Reprogramming of Human Erythroblasts into iPSC for Sickle Cell Disease Research

Sickle Cell Disease (SCD) is a severe monogenetic blood disorder that is caused by mutations in the HBB gene, thus affecting hemoglobin and leading to anemia and organ failure.

Millions of people are affected worldwide and therefore, iPS derived from SCD patients should be considered as useful tools to gain further insides into disease pathogenesis, drug discovery and eventually therapy.


By using Lonza’s NucleofectorTM Technology, researchers from Brazil were able to reprogram erythroblasts from SCD patients and age and sex matched healthy individuals to allow for SCD studies (Martins et al., 2018 and Paredes et al., 2019).

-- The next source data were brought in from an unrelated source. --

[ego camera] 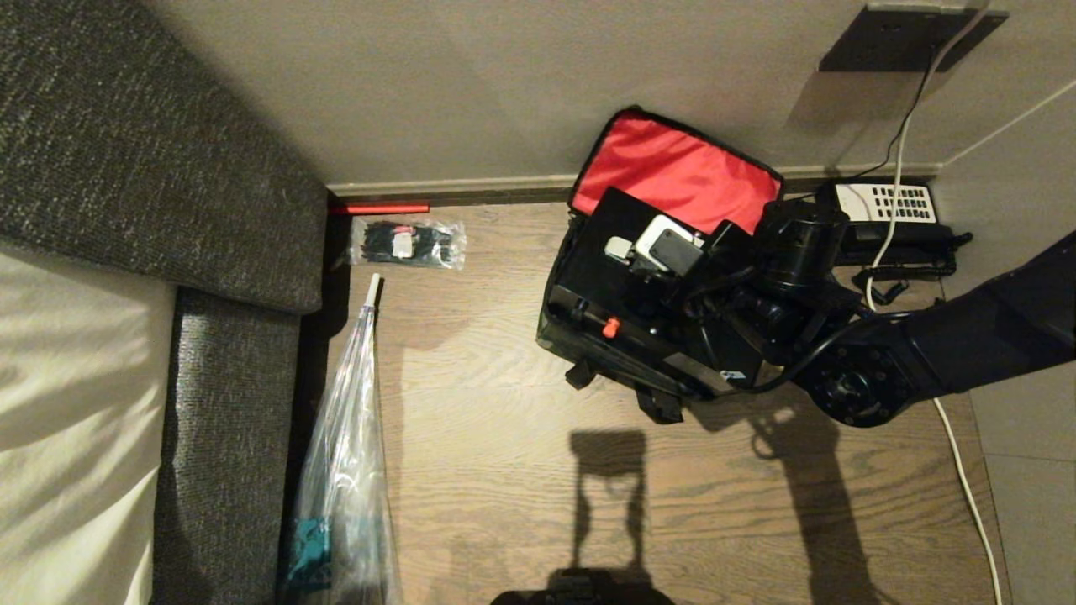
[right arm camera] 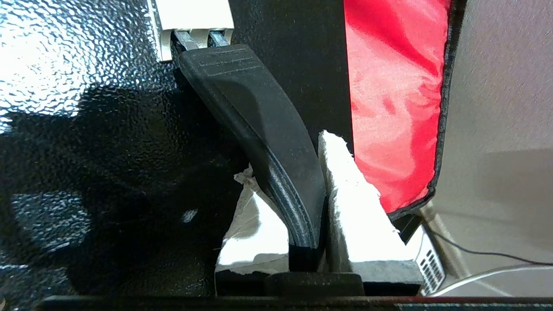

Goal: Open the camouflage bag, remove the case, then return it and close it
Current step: Place the black box back

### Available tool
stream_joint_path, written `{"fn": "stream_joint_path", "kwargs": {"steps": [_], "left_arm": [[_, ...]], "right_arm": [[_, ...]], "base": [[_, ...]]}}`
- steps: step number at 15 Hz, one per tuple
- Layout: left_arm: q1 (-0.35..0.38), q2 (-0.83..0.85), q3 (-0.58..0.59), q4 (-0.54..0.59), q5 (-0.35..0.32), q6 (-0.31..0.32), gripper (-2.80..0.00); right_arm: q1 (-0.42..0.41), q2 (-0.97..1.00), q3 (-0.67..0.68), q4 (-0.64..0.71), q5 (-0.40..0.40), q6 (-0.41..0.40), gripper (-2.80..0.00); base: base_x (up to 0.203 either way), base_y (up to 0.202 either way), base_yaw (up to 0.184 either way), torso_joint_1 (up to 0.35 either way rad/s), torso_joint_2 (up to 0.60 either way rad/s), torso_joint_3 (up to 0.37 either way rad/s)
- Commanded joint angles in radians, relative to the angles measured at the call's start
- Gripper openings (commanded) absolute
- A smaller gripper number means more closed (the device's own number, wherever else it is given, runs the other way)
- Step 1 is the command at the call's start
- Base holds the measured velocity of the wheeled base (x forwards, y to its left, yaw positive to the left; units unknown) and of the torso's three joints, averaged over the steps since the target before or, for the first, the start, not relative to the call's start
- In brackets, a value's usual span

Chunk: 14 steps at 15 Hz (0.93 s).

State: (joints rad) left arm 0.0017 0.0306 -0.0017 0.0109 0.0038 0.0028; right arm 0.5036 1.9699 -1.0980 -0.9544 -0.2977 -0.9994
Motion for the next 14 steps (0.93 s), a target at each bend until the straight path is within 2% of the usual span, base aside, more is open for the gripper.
{"fn": "stream_joint_path", "kwargs": {"steps": [1,14], "left_arm": [[0.001,0.002,0.0,0.0,0.001,0.0,-2.8],[0.0,0.003,0.0,0.0,0.001,0.0,-2.8]], "right_arm": [[0.0,0.0,-0.003,-0.003,-0.001,-0.002,-2.8],[-0.002,0.168,-0.089,-0.018,0.0,0.033,-2.8]], "base": [[0.0,0.0,0.0,0.0,0.0,0.0],[0.0,0.0,0.0,0.0,0.0,0.0]]}}
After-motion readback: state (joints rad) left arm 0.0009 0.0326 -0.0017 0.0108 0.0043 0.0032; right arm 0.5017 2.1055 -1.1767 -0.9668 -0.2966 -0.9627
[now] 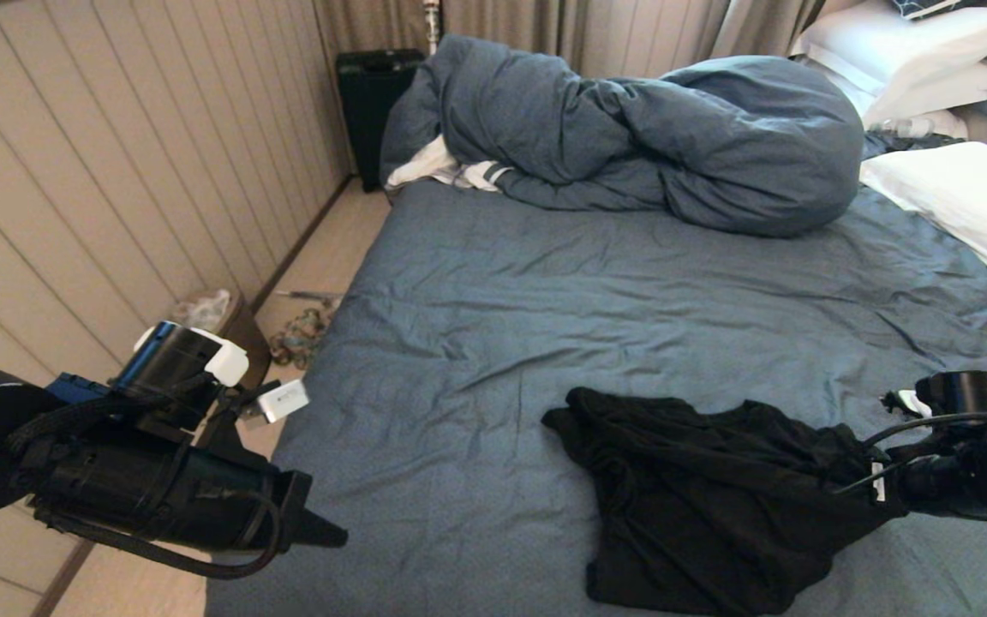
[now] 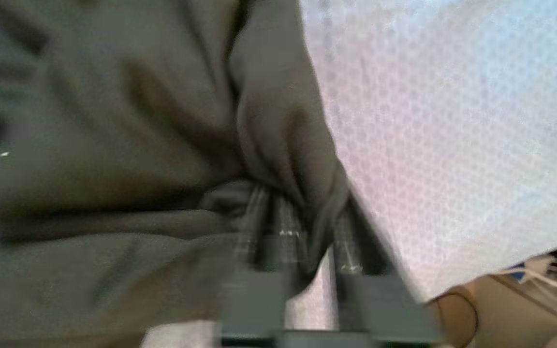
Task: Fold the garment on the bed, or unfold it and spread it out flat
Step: Unford the black T-shirt
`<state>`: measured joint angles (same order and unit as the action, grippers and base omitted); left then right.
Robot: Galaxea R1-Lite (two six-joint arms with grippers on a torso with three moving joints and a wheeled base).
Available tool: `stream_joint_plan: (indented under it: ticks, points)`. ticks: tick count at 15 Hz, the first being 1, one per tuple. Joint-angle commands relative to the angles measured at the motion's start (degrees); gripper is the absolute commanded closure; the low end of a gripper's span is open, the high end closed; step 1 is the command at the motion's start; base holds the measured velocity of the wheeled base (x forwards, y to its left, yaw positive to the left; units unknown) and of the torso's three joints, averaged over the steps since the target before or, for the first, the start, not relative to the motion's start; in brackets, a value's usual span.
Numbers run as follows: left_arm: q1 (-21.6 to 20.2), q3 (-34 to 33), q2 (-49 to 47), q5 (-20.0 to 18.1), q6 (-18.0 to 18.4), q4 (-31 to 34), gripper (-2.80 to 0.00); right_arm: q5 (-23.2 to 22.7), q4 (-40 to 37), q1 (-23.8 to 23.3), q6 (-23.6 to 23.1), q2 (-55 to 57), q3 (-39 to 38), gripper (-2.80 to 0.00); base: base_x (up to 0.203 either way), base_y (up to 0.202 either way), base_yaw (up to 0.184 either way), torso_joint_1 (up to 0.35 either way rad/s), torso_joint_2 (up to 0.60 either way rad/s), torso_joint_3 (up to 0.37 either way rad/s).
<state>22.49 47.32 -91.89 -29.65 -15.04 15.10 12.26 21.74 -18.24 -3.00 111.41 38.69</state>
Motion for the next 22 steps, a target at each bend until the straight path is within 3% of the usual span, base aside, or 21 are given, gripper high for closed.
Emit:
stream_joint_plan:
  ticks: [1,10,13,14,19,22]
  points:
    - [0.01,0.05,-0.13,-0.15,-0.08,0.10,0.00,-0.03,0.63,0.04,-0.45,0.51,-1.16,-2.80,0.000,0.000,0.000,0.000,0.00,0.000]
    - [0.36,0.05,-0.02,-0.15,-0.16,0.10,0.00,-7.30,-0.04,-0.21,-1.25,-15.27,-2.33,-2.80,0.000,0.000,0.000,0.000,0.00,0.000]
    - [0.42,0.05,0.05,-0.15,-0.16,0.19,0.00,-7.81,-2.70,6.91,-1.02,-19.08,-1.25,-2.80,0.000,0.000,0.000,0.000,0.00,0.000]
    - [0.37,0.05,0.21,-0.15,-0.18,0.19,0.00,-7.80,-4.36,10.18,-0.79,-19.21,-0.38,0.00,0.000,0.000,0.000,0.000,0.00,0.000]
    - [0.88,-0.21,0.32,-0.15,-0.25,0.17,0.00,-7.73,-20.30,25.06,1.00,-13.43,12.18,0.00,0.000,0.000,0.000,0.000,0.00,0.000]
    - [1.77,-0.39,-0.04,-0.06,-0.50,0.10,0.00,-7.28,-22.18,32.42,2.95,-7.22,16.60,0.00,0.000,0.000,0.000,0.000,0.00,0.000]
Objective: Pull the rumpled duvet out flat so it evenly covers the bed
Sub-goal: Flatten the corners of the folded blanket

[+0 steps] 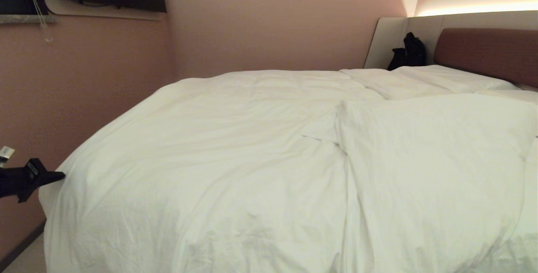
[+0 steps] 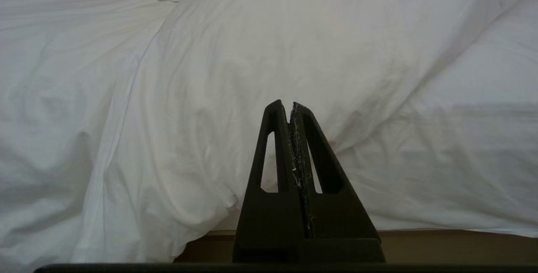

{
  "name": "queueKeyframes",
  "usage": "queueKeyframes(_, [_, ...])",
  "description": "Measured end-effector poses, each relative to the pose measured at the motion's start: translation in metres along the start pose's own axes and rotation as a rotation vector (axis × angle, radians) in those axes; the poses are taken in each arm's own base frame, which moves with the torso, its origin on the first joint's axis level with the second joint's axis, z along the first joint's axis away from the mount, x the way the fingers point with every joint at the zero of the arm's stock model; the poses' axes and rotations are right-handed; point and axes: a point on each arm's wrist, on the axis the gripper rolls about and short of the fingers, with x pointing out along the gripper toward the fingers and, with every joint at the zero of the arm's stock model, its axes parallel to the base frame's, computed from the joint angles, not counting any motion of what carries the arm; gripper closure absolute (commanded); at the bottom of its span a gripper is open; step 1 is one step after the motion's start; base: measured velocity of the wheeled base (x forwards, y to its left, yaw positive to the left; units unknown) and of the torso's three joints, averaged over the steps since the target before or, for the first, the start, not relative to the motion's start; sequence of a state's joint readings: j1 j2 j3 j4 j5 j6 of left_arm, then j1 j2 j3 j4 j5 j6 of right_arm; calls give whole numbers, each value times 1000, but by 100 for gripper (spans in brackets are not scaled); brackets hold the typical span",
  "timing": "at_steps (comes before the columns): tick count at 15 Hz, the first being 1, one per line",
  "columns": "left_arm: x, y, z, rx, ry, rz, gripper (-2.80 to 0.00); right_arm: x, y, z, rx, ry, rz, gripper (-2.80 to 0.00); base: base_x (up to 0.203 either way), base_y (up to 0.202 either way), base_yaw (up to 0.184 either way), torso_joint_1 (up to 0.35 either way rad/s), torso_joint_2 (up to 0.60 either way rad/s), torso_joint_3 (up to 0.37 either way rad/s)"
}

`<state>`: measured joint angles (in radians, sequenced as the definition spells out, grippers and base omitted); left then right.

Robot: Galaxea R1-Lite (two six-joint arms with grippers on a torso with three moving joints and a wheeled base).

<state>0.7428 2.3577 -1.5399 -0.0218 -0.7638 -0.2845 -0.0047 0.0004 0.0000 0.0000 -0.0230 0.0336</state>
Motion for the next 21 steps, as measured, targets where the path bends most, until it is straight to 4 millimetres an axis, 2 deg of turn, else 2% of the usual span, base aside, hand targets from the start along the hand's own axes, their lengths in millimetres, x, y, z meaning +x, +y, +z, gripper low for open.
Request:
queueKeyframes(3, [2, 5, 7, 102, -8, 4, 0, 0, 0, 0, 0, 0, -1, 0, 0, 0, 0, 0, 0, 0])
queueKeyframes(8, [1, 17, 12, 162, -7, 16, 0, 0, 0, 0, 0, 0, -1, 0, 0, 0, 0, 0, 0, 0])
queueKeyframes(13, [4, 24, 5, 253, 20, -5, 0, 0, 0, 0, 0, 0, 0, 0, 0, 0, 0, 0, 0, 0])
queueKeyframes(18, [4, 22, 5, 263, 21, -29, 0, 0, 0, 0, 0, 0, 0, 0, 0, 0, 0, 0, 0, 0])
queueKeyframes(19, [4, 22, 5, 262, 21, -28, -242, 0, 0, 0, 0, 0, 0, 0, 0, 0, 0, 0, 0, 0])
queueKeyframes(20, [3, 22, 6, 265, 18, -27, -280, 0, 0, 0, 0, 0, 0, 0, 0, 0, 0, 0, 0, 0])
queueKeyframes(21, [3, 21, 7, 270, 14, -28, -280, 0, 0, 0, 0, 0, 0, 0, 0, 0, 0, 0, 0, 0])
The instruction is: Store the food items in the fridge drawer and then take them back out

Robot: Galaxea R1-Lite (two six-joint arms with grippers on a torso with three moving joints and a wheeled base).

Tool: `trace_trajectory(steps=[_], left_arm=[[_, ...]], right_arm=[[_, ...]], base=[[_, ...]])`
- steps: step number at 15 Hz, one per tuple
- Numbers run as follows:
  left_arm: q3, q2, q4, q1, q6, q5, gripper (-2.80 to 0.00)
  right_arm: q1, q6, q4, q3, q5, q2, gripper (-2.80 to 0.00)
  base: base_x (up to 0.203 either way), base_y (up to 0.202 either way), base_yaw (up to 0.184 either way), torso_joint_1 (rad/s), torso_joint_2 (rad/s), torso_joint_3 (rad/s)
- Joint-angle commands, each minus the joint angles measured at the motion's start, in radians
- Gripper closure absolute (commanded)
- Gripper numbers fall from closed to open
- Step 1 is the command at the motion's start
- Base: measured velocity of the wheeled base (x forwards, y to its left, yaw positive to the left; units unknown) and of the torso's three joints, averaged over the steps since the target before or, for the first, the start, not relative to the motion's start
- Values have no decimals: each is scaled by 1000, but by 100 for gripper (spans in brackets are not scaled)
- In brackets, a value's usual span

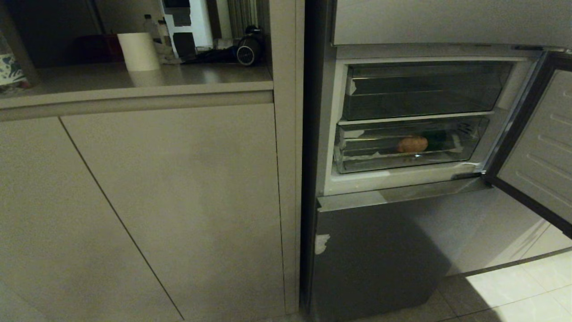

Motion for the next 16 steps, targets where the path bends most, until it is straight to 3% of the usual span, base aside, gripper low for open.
trace_trajectory(steps=[1,16], left_arm=[[0,1,0,-1,0,0,0],[0,1,0,0,0,0,0]], right_arm=[[0,0,-1,31,0,0,0],[0,-1,-1,31,1,0,0]], base=[[0,0,0,0,0,0],[0,0,0,0,0,0]])
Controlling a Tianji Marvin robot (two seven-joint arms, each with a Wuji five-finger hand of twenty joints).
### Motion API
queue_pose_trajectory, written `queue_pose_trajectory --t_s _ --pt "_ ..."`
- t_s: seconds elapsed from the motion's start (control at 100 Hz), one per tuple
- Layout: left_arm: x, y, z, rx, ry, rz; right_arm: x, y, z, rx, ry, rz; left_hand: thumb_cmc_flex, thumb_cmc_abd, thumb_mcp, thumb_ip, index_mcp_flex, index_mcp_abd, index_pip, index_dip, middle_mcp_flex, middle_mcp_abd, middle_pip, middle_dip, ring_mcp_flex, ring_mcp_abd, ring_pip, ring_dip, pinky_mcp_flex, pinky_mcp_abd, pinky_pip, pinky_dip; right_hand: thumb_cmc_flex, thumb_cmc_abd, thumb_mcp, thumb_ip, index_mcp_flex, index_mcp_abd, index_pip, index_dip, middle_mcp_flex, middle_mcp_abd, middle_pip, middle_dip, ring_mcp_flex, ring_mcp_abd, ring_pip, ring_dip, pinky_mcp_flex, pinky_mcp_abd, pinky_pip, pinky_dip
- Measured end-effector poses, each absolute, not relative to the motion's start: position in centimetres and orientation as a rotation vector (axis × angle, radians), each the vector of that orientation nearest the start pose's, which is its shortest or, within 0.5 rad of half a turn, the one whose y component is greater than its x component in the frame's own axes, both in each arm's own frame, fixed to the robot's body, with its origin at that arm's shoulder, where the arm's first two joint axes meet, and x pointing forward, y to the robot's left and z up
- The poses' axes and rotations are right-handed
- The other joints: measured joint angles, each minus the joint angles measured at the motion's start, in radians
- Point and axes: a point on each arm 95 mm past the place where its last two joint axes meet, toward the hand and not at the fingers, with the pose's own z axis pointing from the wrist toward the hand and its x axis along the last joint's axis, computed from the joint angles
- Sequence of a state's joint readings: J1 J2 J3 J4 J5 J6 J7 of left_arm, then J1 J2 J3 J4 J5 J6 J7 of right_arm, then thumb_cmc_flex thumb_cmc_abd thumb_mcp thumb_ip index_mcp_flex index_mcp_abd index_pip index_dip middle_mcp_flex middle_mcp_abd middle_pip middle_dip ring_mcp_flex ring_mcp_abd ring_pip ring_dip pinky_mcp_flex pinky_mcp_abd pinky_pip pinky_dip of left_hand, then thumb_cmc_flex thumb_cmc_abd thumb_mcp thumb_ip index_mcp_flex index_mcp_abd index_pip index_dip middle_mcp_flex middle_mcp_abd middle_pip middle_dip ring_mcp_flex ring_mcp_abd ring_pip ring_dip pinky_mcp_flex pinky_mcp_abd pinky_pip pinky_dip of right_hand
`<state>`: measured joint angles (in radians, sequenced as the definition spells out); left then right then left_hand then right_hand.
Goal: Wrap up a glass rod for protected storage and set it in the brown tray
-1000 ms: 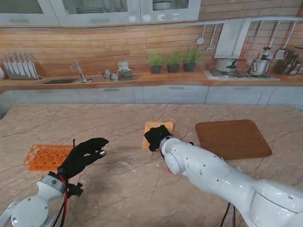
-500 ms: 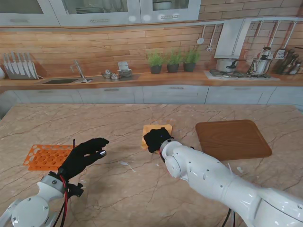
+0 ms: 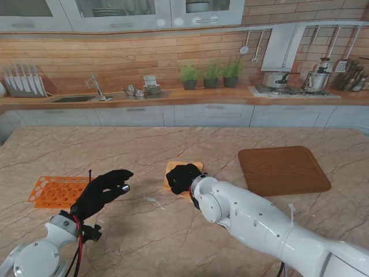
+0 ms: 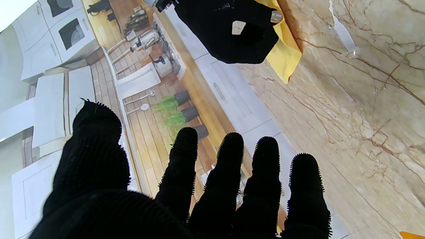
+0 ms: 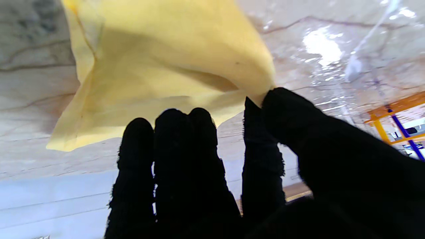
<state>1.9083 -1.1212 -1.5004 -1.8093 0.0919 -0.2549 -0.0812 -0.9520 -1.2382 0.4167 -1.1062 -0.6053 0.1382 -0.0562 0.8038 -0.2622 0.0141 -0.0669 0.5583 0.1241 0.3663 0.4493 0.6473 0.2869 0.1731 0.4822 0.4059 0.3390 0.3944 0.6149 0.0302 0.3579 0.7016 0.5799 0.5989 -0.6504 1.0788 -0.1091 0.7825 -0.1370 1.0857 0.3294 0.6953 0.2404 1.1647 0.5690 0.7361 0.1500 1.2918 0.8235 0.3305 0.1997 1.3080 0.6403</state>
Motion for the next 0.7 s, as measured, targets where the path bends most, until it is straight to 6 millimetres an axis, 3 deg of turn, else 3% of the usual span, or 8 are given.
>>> queue_pose_trajectory --t_s 0.28,0.7 --pt "32.5 4.5 -31.0 -1.933 0.885 -2.188 44.1 16.9 -37.0 1.293 1.915 1.437 0.008 0.000 0.000 0.000 0.000 0.000 0.000 0.000 0.000 0.000 0.000 0.000 0.000 0.000 0.000 0.000 0.000 0.000 0.000 0.000 0.001 -0.012 0.000 0.000 0.021 0.001 -0.019 0.001 0.009 0.000 -0.001 0.000 0.000 0.006 0.000 0.000 -0.001 0.008 0.000 0.000" --pt "32.3 4.6 -31.1 -1.936 0.887 -2.184 42.1 16.9 -37.3 1.316 1.980 1.398 0.008 0.000 0.000 0.000 0.000 0.000 0.000 0.000 0.000 0.000 0.000 0.000 0.000 0.000 0.000 0.000 0.000 0.000 0.000 0.000 0.011 -0.012 -0.001 -0.001 0.023 0.010 -0.029 0.003 0.009 0.001 -0.015 0.000 -0.001 0.009 0.000 0.000 -0.012 0.009 0.000 0.000"
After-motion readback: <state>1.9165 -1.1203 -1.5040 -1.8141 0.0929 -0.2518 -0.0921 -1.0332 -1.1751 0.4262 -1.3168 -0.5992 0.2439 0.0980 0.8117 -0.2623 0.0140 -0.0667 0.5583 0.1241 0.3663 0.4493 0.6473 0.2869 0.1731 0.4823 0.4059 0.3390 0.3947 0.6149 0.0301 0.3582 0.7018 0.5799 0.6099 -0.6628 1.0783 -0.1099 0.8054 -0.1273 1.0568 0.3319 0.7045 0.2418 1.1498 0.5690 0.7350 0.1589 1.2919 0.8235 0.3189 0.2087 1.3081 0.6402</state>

By delivering episomal vectors to PBMC derived erythroblasts, they generated three iPS clones with homozygous SCD and three healthy iPS clones as control. All clones showed a pluripotent stem cell morphology, expressed a variety of pluripotency markers and differentiation potential was confirmed by RT-PCR and staining markers for all three germ layers in a EB formation assay. By passage 15, all iPSC displayed a normal karyotype and showed loss of episomal vectors.

These results show that reprogramming of human somatic cells into iPS by using the  NucleofectorTM Technology is a well-established and well-documented method giving researchers many opportunities for gaining further insights in disease mechanisms.